__Required action__
A single number is needed: how many lines of the data hold the word "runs".

Provided information Block Start

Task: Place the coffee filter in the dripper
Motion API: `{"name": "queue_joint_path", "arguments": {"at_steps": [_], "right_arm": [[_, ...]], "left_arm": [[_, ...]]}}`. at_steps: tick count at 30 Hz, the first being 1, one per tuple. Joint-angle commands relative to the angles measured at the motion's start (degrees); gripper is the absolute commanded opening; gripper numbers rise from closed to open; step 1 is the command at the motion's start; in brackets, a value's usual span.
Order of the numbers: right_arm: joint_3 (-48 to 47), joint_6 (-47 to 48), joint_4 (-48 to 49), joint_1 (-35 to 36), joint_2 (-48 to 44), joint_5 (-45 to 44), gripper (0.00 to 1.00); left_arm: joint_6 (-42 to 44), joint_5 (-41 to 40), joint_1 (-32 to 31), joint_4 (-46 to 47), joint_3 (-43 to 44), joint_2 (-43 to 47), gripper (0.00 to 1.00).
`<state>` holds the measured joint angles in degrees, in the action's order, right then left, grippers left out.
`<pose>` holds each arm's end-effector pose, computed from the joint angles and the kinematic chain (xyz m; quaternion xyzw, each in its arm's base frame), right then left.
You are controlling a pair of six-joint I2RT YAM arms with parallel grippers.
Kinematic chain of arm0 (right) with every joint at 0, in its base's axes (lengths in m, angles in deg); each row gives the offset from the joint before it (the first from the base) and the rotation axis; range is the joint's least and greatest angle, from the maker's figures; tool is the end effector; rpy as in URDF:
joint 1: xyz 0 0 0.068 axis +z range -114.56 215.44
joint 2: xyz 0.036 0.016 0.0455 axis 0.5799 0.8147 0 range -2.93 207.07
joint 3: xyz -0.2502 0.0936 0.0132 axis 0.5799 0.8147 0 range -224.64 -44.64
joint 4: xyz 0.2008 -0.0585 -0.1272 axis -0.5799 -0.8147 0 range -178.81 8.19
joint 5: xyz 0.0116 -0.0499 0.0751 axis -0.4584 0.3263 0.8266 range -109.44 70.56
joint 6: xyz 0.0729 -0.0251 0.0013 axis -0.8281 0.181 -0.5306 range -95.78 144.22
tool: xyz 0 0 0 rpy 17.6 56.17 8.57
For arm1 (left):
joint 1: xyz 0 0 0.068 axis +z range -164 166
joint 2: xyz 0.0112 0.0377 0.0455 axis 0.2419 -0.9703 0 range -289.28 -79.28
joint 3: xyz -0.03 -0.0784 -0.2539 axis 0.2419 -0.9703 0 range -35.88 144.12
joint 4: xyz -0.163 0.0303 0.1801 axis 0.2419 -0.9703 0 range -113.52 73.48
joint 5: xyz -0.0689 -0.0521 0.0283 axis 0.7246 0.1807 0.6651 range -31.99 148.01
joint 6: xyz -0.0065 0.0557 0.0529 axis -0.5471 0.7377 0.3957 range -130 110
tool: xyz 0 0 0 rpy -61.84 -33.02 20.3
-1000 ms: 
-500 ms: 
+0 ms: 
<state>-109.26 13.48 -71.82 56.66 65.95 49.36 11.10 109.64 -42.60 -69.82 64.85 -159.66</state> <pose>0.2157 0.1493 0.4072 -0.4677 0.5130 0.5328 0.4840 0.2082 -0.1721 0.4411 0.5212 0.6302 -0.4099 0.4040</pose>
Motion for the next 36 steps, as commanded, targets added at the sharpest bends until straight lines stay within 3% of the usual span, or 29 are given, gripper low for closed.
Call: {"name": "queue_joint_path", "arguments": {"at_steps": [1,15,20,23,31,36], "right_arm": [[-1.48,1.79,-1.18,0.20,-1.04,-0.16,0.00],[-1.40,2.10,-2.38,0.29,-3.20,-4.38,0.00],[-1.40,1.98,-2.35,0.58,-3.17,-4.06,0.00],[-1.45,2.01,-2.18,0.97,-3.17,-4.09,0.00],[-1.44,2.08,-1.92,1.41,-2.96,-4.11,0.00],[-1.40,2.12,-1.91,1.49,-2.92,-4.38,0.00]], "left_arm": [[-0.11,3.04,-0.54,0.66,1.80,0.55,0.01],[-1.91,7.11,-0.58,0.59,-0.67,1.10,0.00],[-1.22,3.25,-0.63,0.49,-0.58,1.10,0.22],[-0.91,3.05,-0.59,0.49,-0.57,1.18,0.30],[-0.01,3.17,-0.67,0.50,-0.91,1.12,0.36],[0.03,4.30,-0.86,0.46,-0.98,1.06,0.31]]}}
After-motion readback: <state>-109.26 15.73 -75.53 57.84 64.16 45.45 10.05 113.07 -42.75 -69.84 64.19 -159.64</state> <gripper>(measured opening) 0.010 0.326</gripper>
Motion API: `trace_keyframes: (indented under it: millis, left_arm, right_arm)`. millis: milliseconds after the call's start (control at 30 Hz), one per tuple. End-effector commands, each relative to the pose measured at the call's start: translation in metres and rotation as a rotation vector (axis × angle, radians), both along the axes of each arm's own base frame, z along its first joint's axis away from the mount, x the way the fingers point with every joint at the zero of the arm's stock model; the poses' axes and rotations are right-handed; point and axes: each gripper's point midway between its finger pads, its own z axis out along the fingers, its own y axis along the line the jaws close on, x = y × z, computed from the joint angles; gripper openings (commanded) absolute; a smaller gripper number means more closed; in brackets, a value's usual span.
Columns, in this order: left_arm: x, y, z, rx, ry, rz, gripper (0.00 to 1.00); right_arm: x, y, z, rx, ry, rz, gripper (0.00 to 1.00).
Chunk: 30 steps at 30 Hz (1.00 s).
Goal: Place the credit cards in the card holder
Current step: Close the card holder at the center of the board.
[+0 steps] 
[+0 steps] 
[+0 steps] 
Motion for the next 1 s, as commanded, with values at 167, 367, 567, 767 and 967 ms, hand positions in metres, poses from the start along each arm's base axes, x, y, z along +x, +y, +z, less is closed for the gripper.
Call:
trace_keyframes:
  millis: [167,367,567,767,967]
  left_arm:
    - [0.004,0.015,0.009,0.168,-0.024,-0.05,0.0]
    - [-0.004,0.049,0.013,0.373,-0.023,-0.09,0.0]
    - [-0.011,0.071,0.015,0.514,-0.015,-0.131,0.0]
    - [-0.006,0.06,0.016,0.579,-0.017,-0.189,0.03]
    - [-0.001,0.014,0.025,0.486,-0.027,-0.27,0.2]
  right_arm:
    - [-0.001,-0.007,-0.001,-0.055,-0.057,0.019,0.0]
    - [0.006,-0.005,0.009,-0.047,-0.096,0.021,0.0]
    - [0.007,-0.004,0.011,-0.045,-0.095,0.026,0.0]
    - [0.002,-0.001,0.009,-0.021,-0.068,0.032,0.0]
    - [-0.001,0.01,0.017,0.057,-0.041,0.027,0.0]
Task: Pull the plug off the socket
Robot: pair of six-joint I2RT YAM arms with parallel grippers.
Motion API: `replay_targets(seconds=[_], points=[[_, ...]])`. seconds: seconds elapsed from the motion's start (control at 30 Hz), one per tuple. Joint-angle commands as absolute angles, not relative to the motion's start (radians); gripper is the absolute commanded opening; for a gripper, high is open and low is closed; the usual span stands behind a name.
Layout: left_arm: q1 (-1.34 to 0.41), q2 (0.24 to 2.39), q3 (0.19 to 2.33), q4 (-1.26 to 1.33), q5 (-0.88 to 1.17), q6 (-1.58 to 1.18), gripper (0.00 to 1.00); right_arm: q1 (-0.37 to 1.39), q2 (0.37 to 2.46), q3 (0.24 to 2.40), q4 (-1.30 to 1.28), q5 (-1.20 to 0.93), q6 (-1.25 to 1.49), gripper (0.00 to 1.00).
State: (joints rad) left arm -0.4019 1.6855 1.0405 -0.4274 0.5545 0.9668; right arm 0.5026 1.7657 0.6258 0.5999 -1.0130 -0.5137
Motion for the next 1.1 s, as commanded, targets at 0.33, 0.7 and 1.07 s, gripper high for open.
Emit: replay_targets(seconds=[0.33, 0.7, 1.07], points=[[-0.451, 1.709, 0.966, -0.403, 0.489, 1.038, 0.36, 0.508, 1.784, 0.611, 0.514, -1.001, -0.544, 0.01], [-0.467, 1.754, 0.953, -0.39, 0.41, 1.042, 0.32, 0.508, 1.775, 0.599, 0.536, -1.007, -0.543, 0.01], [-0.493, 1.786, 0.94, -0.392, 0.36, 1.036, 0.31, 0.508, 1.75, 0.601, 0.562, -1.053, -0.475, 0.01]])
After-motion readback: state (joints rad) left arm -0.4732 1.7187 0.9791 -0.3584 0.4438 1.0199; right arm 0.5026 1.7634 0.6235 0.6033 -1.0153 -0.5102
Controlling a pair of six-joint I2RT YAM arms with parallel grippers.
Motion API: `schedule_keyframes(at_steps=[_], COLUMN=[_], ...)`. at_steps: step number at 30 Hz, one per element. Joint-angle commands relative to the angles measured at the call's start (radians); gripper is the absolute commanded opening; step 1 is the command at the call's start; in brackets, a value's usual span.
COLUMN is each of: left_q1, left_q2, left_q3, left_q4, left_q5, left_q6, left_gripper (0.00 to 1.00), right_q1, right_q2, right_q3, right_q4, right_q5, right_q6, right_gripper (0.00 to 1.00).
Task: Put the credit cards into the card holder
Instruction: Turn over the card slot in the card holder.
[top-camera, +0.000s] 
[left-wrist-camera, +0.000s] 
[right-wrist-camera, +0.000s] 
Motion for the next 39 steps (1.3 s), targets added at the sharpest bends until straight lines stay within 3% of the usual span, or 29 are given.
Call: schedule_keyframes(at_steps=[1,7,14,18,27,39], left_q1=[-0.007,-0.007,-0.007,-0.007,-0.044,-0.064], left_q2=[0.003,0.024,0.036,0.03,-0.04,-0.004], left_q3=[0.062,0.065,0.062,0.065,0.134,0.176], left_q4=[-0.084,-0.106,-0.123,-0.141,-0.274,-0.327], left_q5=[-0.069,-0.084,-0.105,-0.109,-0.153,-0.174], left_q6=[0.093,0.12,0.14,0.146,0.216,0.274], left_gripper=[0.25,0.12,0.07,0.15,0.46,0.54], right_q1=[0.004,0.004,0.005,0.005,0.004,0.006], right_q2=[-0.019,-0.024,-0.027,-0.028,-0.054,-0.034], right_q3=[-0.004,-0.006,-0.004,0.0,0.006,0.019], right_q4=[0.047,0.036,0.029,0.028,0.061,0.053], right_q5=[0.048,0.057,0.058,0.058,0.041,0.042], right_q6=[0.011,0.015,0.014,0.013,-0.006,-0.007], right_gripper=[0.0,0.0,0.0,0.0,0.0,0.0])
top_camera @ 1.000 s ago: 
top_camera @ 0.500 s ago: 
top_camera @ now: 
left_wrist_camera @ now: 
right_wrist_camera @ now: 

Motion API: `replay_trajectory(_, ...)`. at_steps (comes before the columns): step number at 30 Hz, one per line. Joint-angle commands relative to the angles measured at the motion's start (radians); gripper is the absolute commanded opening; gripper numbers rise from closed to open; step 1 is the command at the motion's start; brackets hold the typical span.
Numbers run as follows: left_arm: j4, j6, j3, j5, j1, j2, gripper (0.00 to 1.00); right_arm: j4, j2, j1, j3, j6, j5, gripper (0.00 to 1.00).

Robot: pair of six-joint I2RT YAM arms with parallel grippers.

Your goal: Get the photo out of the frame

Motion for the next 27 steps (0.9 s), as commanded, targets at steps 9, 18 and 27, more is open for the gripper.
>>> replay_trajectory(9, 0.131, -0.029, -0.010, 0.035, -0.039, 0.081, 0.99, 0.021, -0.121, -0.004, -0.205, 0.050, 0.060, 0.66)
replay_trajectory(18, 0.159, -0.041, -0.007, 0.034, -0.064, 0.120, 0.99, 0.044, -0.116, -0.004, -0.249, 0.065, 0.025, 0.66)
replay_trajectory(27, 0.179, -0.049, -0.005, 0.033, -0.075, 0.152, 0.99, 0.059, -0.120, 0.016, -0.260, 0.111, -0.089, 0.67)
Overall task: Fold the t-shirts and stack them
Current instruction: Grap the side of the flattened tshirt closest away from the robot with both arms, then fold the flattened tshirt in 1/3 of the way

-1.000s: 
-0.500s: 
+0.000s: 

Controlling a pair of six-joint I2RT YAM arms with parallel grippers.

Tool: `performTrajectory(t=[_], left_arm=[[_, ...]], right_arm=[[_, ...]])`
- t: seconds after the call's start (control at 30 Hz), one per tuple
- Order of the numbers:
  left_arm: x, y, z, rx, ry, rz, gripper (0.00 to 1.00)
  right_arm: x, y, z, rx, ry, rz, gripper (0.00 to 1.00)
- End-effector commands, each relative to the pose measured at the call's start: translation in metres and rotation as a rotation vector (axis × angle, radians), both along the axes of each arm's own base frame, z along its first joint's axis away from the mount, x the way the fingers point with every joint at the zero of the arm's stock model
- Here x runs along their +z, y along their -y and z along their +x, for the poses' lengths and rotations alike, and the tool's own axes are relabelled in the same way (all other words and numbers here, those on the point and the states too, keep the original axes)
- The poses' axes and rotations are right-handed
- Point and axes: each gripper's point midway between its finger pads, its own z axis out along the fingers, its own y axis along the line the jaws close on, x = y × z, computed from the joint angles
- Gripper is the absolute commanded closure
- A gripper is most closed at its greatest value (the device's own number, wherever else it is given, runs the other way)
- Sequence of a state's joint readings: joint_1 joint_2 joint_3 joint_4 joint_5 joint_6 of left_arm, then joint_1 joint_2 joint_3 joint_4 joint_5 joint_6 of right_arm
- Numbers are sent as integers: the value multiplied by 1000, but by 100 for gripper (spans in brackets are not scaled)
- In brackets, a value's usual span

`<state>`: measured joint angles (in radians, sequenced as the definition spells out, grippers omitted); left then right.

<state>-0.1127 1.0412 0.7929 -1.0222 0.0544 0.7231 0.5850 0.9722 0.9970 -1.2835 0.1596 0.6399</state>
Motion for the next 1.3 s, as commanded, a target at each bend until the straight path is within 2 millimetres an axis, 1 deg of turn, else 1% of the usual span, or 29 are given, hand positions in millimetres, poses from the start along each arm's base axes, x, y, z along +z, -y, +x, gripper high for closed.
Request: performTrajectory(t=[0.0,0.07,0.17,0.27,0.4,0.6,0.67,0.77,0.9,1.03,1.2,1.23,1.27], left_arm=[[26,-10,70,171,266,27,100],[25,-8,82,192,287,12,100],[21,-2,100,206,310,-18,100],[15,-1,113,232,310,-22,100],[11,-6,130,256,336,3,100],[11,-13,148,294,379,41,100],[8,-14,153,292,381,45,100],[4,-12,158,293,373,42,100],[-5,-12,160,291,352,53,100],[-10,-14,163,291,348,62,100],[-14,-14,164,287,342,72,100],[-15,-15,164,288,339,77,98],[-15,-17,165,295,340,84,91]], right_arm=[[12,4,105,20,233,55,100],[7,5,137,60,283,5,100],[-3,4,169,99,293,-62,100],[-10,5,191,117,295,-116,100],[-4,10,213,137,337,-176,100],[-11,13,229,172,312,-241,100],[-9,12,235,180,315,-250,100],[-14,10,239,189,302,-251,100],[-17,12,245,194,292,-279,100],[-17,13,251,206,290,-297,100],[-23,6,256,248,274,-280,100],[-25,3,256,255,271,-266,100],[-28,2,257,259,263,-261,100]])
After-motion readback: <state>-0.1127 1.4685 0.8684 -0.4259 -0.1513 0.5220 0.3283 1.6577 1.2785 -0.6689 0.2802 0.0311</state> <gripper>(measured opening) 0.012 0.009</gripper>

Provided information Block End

__Written response__
2